**ACTION ITEM:** Would you transcribe the listing exactly as it stands, minus any images?

....

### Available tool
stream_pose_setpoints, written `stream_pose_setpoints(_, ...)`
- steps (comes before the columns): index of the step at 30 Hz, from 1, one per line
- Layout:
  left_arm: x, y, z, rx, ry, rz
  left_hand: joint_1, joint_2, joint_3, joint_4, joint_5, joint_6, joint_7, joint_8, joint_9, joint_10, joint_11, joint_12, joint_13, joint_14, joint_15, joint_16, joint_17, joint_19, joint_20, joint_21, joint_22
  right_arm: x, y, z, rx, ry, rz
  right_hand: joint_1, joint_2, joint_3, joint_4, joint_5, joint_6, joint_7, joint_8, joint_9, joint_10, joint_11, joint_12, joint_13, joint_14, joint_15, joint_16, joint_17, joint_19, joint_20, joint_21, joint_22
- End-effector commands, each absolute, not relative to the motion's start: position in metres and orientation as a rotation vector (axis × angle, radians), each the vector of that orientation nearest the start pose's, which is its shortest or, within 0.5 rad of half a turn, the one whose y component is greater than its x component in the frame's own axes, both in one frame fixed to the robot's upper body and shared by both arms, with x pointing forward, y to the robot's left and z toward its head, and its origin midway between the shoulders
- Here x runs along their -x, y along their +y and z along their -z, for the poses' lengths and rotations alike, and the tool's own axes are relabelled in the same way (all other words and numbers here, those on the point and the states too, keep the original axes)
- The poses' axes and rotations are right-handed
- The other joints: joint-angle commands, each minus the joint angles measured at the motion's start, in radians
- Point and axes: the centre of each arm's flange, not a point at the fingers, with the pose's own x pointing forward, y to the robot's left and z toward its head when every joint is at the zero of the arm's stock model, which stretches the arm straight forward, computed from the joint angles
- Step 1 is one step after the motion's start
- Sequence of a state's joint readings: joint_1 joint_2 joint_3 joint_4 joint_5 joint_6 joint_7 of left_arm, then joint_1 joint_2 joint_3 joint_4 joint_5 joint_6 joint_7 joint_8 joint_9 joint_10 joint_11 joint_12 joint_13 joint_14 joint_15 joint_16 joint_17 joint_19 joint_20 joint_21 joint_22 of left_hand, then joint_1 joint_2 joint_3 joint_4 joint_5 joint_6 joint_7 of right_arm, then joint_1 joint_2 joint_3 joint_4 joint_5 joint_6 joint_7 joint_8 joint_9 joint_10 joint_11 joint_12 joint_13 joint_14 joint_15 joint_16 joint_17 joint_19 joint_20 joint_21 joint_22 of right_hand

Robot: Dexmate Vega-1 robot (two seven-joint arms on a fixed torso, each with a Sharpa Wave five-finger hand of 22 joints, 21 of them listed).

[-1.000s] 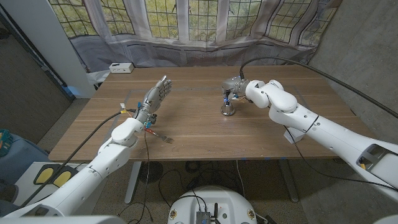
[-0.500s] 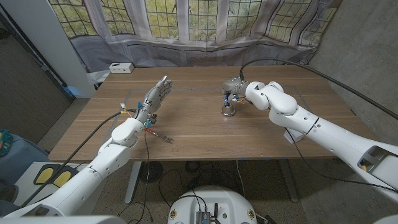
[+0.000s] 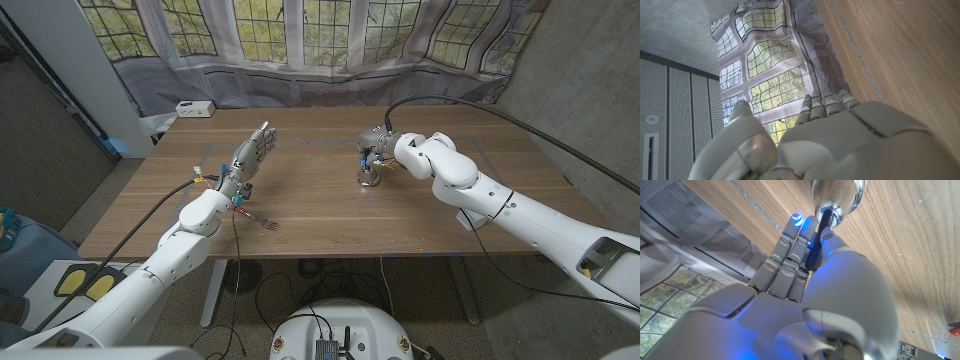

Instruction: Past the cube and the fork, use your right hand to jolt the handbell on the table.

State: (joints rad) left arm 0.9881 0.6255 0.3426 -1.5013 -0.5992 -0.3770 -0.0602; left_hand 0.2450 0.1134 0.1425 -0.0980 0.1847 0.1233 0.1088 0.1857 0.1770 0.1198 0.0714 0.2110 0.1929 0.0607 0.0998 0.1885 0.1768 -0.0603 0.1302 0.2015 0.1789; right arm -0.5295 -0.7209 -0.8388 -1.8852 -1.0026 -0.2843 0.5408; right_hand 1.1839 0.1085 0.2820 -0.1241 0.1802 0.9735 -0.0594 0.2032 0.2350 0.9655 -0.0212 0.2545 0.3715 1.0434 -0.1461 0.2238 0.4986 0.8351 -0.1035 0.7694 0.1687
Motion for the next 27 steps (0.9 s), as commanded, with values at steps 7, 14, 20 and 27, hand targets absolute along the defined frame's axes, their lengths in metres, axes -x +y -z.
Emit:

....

**TASK RESULT:**
### Available tool
stream_pose_setpoints, written `stream_pose_setpoints(_, ...)`
- steps (comes before the columns): index of the step at 30 Hz, from 1, one per line
- Layout:
  left_arm: x, y, z, rx, ry, rz
  left_hand: joint_1, joint_2, joint_3, joint_4, joint_5, joint_6, joint_7, joint_8, joint_9, joint_10, joint_11, joint_12, joint_13, joint_14, joint_15, joint_16, joint_17, joint_19, joint_20, joint_21, joint_22
  right_arm: x, y, z, rx, ry, rz
  right_hand: joint_1, joint_2, joint_3, joint_4, joint_5, joint_6, joint_7, joint_8, joint_9, joint_10, joint_11, joint_12, joint_13, joint_14, joint_15, joint_16, joint_17, joint_19, joint_20, joint_21, joint_22
- End-effector commands, each absolute, not relative to the motion's start: position in metres and orientation as a rotation vector (axis × angle, radians), each the vector of that orientation nearest the start pose's, which is its shortest or, within 0.5 rad of half a turn, the one whose y component is greater than its x component in the frame's own axes, both in one frame fixed to the robot's upper body and shared by both arms, with x pointing forward, y to the robot's left and z toward its head, and its origin midway between the shoulders
- Here x runs along their -x, y along their +y and z along their -z, for the poses' lengths and rotations alike, and the tool's own axes are relabelled in the same way (all other words and numbers here, those on the point and the states too, keep the original axes)
- The poses' axes and rotations are right-handed
- The other joints: joint-angle commands, each minus the joint angles measured at the motion's start, in radians
- Point and axes: the centre of each arm's flange, not a point at the fingers, with the pose's own x pointing forward, y to the robot's left and z toward its head when every joint is at the zero of the arm's stock model, which stretches the arm straight forward, computed from the joint angles
- Step 1 is one step after the motion's start
- Sequence of a state's joint readings: joint_1 joint_2 joint_3 joint_4 joint_5 joint_6 joint_7 of left_arm, then joint_1 joint_2 joint_3 joint_4 joint_5 joint_6 joint_7 joint_8 joint_9 joint_10 joint_11 joint_12 joint_13 joint_14 joint_15 joint_16 joint_17 joint_19 joint_20 joint_21 joint_22 of left_hand, then joint_1 joint_2 joint_3 joint_4 joint_5 joint_6 joint_7 of right_arm, then joint_1 joint_2 joint_3 joint_4 joint_5 joint_6 joint_7 joint_8 joint_9 joint_10 joint_11 joint_12 joint_13 joint_14 joint_15 joint_16 joint_17 joint_19 joint_20 joint_21 joint_22 of right_hand

Robot: Dexmate Vega-1 robot (two seven-joint arms on a fixed torso, each with a Sharpa Wave five-finger hand of 22 joints, 21 of them listed).

[-1.000s] 
[-0.500s] 
[+0.000s] 

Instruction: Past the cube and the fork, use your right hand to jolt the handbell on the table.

State: (joints rad) left arm 0.9881 0.6255 0.3426 -1.5013 -0.5992 -0.3770 -0.0602; left_hand 0.2450 0.1134 0.1425 -0.0980 0.1847 0.1233 0.1088 0.1857 0.1770 0.1198 0.0714 0.2110 0.1929 0.0607 0.0998 0.1885 0.1768 -0.0603 0.1302 0.2015 0.1789; right arm -0.5295 -0.7209 -0.8388 -1.8852 -1.0026 -0.2843 0.5408; right_hand 1.1839 0.1085 0.2820 -0.1241 0.1802 0.9735 -0.0594 0.2032 0.2350 0.9655 -0.0212 0.2545 0.3715 1.0434 -0.1461 0.2238 0.4986 0.8351 -0.1035 0.7694 0.1687
Motion for the next 27 steps (0.9 s), as commanded, with values at steps 7, 14, 20 and 27, hand targets absolute along the defined frame's axes, their lengths in metres, axes -x +y -z.
Emit:

The work on this exercise is finished.